Journal club sessions (Jan-March 2011)

Hi all,
Today, we discussed the next sessions of journal club (January to March 2011). Everyone was randomly assigned to a slot (even the absent). Find below the list




Date Speaker Field
31st January   Tim Phylogeny
7th February Samantha Phylogeography
14th February Mpho Phylogeny
21st February Catherine Population genetics
28th February Madonna Phylogeography
7th March Alex Phylogeny
14th March Emilie Population genetics
21st March Kerry Phylogeography
28th March Amanda Phylogeny

IAA as source or sink?

On Monday, I will present the Journal Club. I chose the paper Carel mistakenly sent to us last week. It would be fine if each of us can choose one of the two hypotheses (IAA as source or sink of new species). Find below the details of the study.

From Fitzpatrick et al. Molecular Ecology (2011) 20, 219–234.

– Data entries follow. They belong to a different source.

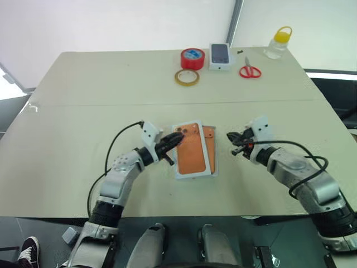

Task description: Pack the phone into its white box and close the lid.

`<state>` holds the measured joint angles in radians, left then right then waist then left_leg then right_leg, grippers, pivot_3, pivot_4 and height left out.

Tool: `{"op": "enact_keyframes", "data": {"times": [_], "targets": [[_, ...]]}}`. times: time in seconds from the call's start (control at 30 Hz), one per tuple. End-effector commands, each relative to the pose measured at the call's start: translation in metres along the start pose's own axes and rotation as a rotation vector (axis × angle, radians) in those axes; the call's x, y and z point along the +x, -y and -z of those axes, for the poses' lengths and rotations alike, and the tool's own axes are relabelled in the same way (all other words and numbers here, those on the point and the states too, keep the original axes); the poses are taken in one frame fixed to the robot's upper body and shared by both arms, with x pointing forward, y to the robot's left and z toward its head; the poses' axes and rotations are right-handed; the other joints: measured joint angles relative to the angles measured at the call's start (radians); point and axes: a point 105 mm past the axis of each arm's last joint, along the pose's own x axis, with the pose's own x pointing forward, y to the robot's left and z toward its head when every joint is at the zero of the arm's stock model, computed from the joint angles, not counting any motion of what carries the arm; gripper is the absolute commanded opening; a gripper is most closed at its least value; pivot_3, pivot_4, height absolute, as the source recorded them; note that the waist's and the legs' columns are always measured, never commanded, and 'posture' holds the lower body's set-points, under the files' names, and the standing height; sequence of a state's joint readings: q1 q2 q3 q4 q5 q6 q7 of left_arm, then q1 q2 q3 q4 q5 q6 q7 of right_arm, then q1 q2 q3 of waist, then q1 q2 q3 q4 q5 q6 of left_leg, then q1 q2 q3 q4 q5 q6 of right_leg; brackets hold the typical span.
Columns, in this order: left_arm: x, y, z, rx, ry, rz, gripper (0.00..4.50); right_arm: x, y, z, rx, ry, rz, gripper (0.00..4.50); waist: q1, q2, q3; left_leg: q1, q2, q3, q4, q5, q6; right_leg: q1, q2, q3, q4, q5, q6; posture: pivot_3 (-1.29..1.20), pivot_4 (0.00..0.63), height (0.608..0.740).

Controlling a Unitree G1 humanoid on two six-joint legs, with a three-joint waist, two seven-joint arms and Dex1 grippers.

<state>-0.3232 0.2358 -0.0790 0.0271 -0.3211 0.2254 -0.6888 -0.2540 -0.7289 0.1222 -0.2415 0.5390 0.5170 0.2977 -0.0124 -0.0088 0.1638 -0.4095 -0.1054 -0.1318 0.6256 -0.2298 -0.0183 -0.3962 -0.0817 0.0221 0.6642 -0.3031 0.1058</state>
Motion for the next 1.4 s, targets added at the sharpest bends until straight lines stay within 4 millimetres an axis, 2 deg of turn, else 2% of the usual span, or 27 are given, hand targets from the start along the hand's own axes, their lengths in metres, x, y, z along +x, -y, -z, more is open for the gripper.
{"op": "enact_keyframes", "data": {"times": [0.03, 0.23, 0.43, 0.57, 0.67, 0.87, 1.1, 1.23, 1.4], "targets": [[-0.016, -0.010, -0.021, 0.036, 0.032, -0.032, 0.58, -0.001, -0.011, -0.021, -0.117, 0.083, -0.066, 0.05, 0.001, -0.001, 0.000, 0.000, 0.000, 0.000, 0.000, 0.000, 0.000, 0.000, 0.000, 0.000, 0.000, 0.000, 0.000, 0.00, 0.150, 0.740], [-0.030, -0.012, 0.009, 0.018, -0.124, -0.033, 0.58, 0.001, -0.023, -0.024, -0.230, 0.102, -0.138, 0.05, 0.002, -0.001, 0.000, 0.000, 0.000, -0.001, 0.000, 0.000, 0.000, 0.000, 0.000, 0.000, 0.000, 0.000, 0.000, 0.00, 0.150, 0.740], [-0.038, -0.015, 0.020, -0.021, -0.187, -0.054, 0.58, 0.002, -0.032, -0.024, -0.292, 0.106, -0.191, 0.05, 0.001, -0.001, 0.000, 0.000, 0.000, -0.001, 0.000, 0.000, 0.000, 0.000, 0.000, 0.000, 0.000, 0.000, 0.000, 0.00, 0.150, 0.740], [-0.028, -0.004, 0.038, 0.016, -0.286, -0.014, 0.58, 0.005, -0.041, -0.016, -0.338, 0.088, -0.230, 0.05, 0.002, -0.001, 0.000, 0.000, 0.000, -0.001, 0.000, 0.000, 0.000, 0.000, 0.000, 0.000, 0.000, 0.000, 0.000, 0.00, 0.150, 0.740], [-0.015, 0.004, 0.038, 0.018, -0.292, 0.022, 0.58, 0.006, -0.045, -0.017, -0.340, 0.092, -0.249, 0.05, 0.007, -0.001, 0.000, 0.000, 0.000, -0.001, 0.000, 0.000, 0.000, 0.001, -0.001, 0.000, 0.000, 0.000, 0.000, 0.00, 0.150, 0.740], [0.001, 0.007, 0.035, 0.023, -0.278, 0.041, 0.58, 0.007, -0.050, -0.018, -0.352, 0.095, -0.261, 0.05, 0.007, -0.001, 0.000, 0.000, -0.001, -0.001, 0.001, 0.000, 0.000, 0.001, -0.001, -0.001, -0.001, 0.000, 0.000, 0.00, 0.150, 0.740], [0.016, 0.010, 0.031, 0.002, -0.242, 0.046, 0.58, 0.004, -0.044, -0.015, -0.344, 0.078, -0.225, 0.05, 0.006, -0.001, 0.000, 0.000, -0.001, -0.001, 0.001, 0.000, 0.000, 0.002, -0.001, -0.001, -0.001, 0.000, 0.000, 0.00, 0.150, 0.740], [0.031, 0.019, 0.023, 0.004, -0.207, 0.071, 0.58, -0.001, -0.038, -0.008, -0.341, 0.056, -0.206, 0.05, 0.013, -0.001, 0.000, 0.000, -0.001, -0.001, 0.002, 0.000, 0.000, 0.002, -0.001, -0.001, -0.001, 0.000, 0.000, 0.00, 0.150, 0.740], [0.038, 0.019, 0.020, 0.000, -0.195, 0.080, 0.58, -0.004, -0.035, -0.005, -0.333, 0.044, -0.186, 0.05, 0.017, -0.001, 0.000, 0.000, -0.001, -0.001, 0.002, 0.000, 0.000, 0.001, -0.001, -0.001, 0.000, 0.000, 0.000, 0.00, 0.150, 0.740]]}}
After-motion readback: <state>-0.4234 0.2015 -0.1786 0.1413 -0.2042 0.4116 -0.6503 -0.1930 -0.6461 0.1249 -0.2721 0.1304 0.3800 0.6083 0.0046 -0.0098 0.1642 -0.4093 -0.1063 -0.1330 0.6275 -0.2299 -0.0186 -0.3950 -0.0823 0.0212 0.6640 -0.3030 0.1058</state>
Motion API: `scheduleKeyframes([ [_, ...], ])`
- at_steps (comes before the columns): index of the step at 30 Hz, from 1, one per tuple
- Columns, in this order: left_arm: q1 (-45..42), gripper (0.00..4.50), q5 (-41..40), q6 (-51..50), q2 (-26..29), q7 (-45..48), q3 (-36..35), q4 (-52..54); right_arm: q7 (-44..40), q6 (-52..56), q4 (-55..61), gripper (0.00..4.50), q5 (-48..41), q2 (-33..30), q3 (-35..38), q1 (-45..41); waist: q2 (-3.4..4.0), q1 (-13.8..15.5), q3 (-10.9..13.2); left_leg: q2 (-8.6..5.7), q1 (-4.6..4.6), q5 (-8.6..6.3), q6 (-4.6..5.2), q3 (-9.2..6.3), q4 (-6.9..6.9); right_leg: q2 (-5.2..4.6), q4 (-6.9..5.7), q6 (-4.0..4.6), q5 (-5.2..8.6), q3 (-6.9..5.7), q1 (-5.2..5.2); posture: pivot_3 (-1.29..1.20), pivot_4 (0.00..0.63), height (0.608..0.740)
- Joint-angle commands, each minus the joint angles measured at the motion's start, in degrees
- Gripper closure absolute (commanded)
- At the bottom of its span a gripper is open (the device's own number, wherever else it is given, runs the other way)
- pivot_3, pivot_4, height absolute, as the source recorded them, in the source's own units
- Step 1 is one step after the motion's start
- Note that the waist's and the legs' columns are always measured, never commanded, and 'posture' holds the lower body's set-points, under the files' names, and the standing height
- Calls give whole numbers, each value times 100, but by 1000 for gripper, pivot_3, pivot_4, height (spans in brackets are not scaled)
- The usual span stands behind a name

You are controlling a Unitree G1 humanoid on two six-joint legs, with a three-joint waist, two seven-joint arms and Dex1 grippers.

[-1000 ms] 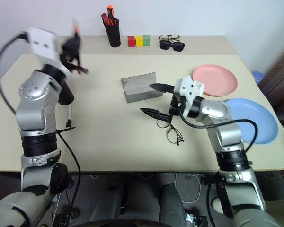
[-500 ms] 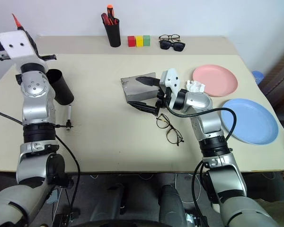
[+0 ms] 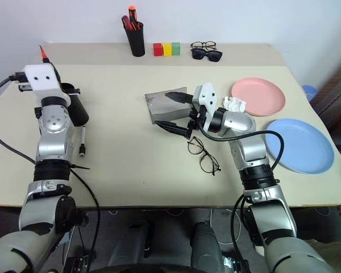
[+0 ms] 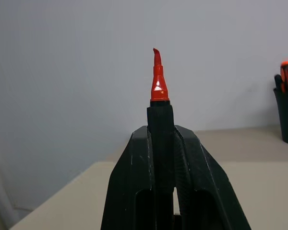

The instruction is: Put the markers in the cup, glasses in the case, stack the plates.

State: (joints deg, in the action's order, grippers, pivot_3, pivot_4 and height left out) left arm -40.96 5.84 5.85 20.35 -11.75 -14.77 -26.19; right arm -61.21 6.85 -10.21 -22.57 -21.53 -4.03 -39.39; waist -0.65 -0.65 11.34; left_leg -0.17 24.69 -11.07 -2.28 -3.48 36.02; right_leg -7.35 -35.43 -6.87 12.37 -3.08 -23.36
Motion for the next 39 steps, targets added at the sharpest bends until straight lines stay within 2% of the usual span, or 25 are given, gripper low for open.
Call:
scheduleKeyframes([
  [1, 174, 4015, -51, 117, -6, 116, 84, 316, 18, -76, 283, 0, -29, -109, 157, 4, 0, -2, 0, 0, 0, 0, 0, 0, 0, 0, 0, 0, 0, 0, 0, 0, 150, 740],
  [6, 469, 1604, -122, 88, -24, 308, 144, 565, 31, -74, 277, 0, -39, -163, 167, -5, 0, -3, 0, 0, 0, 0, 0, 0, -1, 0, 0, 0, 0, 0, 0, 0, 150, 740],
  [8, 557, 570, -399, 261, -131, 502, 101, 848, 41, -79, 265, 0, -39, -174, 167, -11, 0, -2, 0, 0, 0, 0, 0, 0, -1, 0, 1, 0, 0, 0, -1, 0, 150, 740],
  [9, 614, 570, -625, 317, -191, 710, 104, 1113, 49, -80, 254, 0, -38, -176, 171, -17, 0, 0, 0, 0, 0, 0, 0, 0, -1, 0, 2, 0, 0, 0, -1, 0, 150, 740],
  [12, 1107, 570, -1748, -559, -365, 1605, 269, 2736, 58, -88, 196, 0, -29, -191, 185, -35, 0, -3, 0, 1, 3, -1, -2, 1, -2, -3, 9, 1, 0, 1, 1, 0, 150, 740],
  [14, 1640, 570, -2315, -1529, -194, 2004, 384, 3768, 24, -68, 184, 0, -34, -214, 172, -7, 2, -11, 0, 1, 3, -2, -2, 1, -3, -3, 13, 1, 0, 3, 1, 0, 150, 740],
  [16, 2026, 570, -2621, -2620, 49, 2061, 374, 4486, -40, -46, 168, 0, -45, -243, 151, 23, 5, -38, 0, 2, 0, -2, -2, 1, -5, -2, 9, 2, 0, 5, 0, 0, 150, 740],
  [19, 2170, 570, -2869, -4258, 248, 1610, 181, 4985, -169, -30, 139, 0, -76, -270, 118, 51, 6, -39, 0, 4, -15, -1, -2, 1, -10, 2, -5, 4, 2, 9, 1, 0, 150, 740],
  [22, 1944, 570, -3069, -6040, 47, 801, -221, 5167, -326, -30, 109, 0, -105, -270, 110, 69, 5, -31, 0, 4, -19, -1, -1, -4, -5, 5, -5, -7, 15, 9, 6, 0, 150, 740],
  [27, 1262, 570, -2794, -7810, -606, -280, -857, 4995, -465, -45, 23, 0, -82, -216, 97, 30, -3, 4, 4, 3, -18, -1, -1, -7, -2, 5, 1, -13, 12, 8, 13, 0, 150, 740],
  [38, 233, 570, -1970, -8664, -753, -763, -1386, 3592, -445, -91, 11, 0, -24, -158, 96, 24, -4, -17, 4, 3, -19, -1, -2, -6, -8, 9, 2, -10, 10, 9, 8, 0, 150, 740],
  [39, 190, 801, -1888, -8720, -719, -777, -1424, 3402, -429, -83, 32, 0, -23, -173, 107, 42, -4, -15, 4, 3, -19, -1, -2, -6, -9, 9, 4, -10, 10, 8, 8, 0, 150, 740],
])
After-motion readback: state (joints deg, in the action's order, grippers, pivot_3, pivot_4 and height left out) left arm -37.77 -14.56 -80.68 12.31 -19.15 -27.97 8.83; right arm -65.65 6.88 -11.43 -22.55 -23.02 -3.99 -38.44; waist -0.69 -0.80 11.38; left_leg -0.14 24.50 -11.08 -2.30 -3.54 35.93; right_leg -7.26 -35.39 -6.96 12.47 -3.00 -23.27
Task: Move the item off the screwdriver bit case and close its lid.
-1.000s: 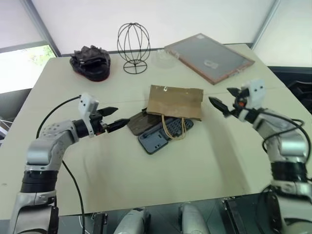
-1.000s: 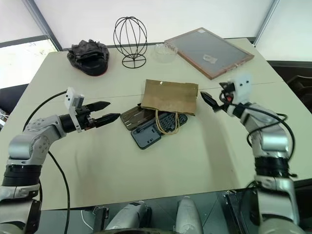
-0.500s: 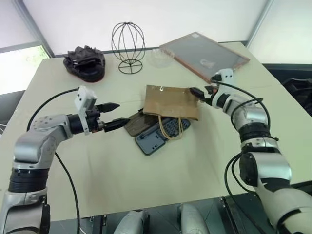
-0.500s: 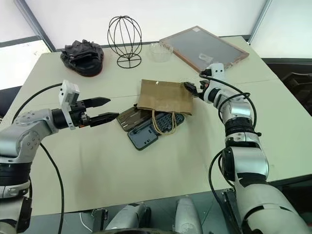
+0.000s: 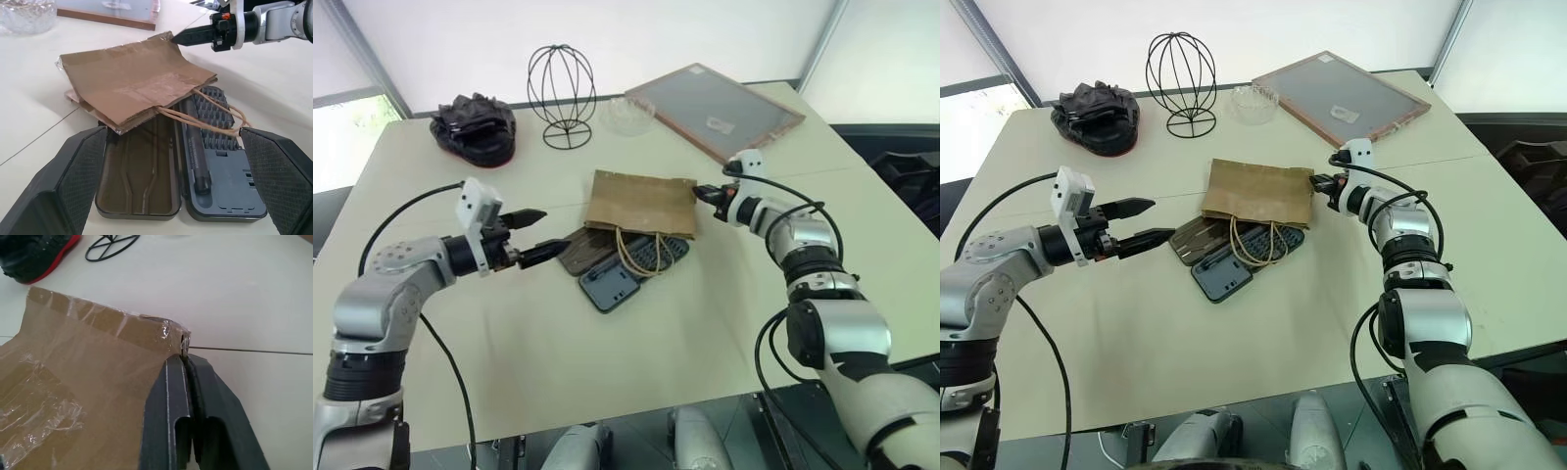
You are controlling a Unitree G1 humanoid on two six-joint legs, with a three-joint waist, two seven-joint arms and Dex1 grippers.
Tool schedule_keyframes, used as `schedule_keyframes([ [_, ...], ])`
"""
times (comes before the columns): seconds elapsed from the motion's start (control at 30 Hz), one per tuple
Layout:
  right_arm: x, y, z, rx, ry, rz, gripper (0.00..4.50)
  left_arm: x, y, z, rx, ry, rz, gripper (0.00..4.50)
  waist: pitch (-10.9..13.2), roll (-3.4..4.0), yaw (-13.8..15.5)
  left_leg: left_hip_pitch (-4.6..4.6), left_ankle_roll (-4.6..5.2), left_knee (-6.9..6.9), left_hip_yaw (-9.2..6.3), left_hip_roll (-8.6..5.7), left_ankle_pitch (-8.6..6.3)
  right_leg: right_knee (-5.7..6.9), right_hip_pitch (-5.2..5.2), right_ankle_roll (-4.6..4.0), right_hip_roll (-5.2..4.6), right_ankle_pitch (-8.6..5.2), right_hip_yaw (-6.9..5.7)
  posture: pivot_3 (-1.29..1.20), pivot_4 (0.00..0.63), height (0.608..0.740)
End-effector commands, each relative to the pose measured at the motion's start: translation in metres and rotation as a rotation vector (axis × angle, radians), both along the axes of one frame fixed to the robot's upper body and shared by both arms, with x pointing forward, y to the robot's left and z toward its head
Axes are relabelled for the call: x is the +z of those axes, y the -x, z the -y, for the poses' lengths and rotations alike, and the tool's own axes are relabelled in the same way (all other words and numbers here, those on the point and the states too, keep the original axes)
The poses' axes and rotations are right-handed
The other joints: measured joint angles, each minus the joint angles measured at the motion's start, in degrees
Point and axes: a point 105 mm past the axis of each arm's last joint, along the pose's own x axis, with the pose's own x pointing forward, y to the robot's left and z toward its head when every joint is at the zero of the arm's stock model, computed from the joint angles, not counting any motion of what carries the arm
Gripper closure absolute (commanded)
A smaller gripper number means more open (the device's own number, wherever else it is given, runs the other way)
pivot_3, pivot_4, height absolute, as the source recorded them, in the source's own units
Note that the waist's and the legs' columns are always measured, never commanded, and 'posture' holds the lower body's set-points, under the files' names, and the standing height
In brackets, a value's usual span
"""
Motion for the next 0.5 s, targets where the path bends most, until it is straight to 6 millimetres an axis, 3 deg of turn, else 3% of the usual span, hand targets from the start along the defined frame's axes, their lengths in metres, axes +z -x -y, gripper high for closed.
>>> schedule_keyframes([
  [0.03, 0.038, -0.002, -0.003, 0.023, -0.045, 0.113, 4.47, 0.006, -0.003, -0.005, 0.031, -0.012, 0.05, 0.0, 0.01, 0.01, -0.01, 0.0, 0.0, 0.0, 0.0, 0.0, 0.0, 0.0, 0.0, 0.0, 0.0, 0.0, 0.0, 0.0, 0.15, 0.74],
  [0.33, 0.089, 0.017, 0.012, 0.008, -0.126, 0.271, 4.47, -0.001, -0.005, -0.003, 0.031, -0.008, 0.038, 0.0, 0.01, 0.02, 0.12, -0.01, 0.0, 0.02, -0.03, -0.01, 0.0, 0.07, 0.0, 0.0, 0.0, 0.0, -0.01, 0.0, 0.15, 0.74],
  [0.5, 0.116, 0.022, 0.052, -0.207, -0.177, 0.364, 4.47, -0.004, -0.007, 0.0, 0.024, -0.01, 0.037, 0.0, 0.01, 0.02, 0.18, -0.02, 0.0, 0.02, 0.0, -0.01, 0.0, 0.13, -0.01, 0.0, -0.02, 0.0, -0.01, 0.0, 0.15, 0.74],
])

Title: The West Pacific diversity hotspot as a source or sink for new species? Population genetic insights from the Indo-Pacific parrotfish Scarus rubroviolaceus

Abstract. We used a population genetic approach to quantify major population subdivisions and patterns of migration within a broadly distributed Indo-Pacific parrotfish. We genotyped 15 microsatellite loci in Scarus rubroviolaceus collected from 20 localities between Africa and the Americas. A STRUCTURE model indicates the presence of four major populations: Eastern Pacific, Hawaii, Central-West Pacific and a less well-differentiated Indian Ocean. We used the isolation and migration model to estimate splitting times, population sizes and migration patterns between sister population pairs. To eliminate loci under selection, we used BayeScan to select loci for three isolation and migration models: Eastern Pacific and Central-West Pacific, Hawaii and the Central-West Pacific, and Indian Ocean and the Central-West Pacific. To test the assumption of a stepwise mutation model (SMM), we used likelihood to test the SMM against a two-phase model that allowed mutational complexity. A posteriori, minor departures from SMM were estimated to affect ≤2% of the alleles in the data. The data were informative about the contemporary and ancestral population sizes, migration rates and the splitting time in the eastern Pacific ⁄ Central-West Pacific comparison. The model revealed a splitting time -17 000 BP, a larger contemporary Ne in the Central-West Pacific than in the eastern Pacific and a strong bias of east to west migration. These characteristics support the Center of Accumulation model of peripatric diversification in low-diversity peripheral sites and perhaps migration from those sites to the western Pacific diversity hotspot.

Welcome to MEEP Lab

Dear Meepers,
Welcome to this blog that will allow us to exchange ideas and tips, discuss our journal club and whatever you want to share. This is your blog, so make it alive!!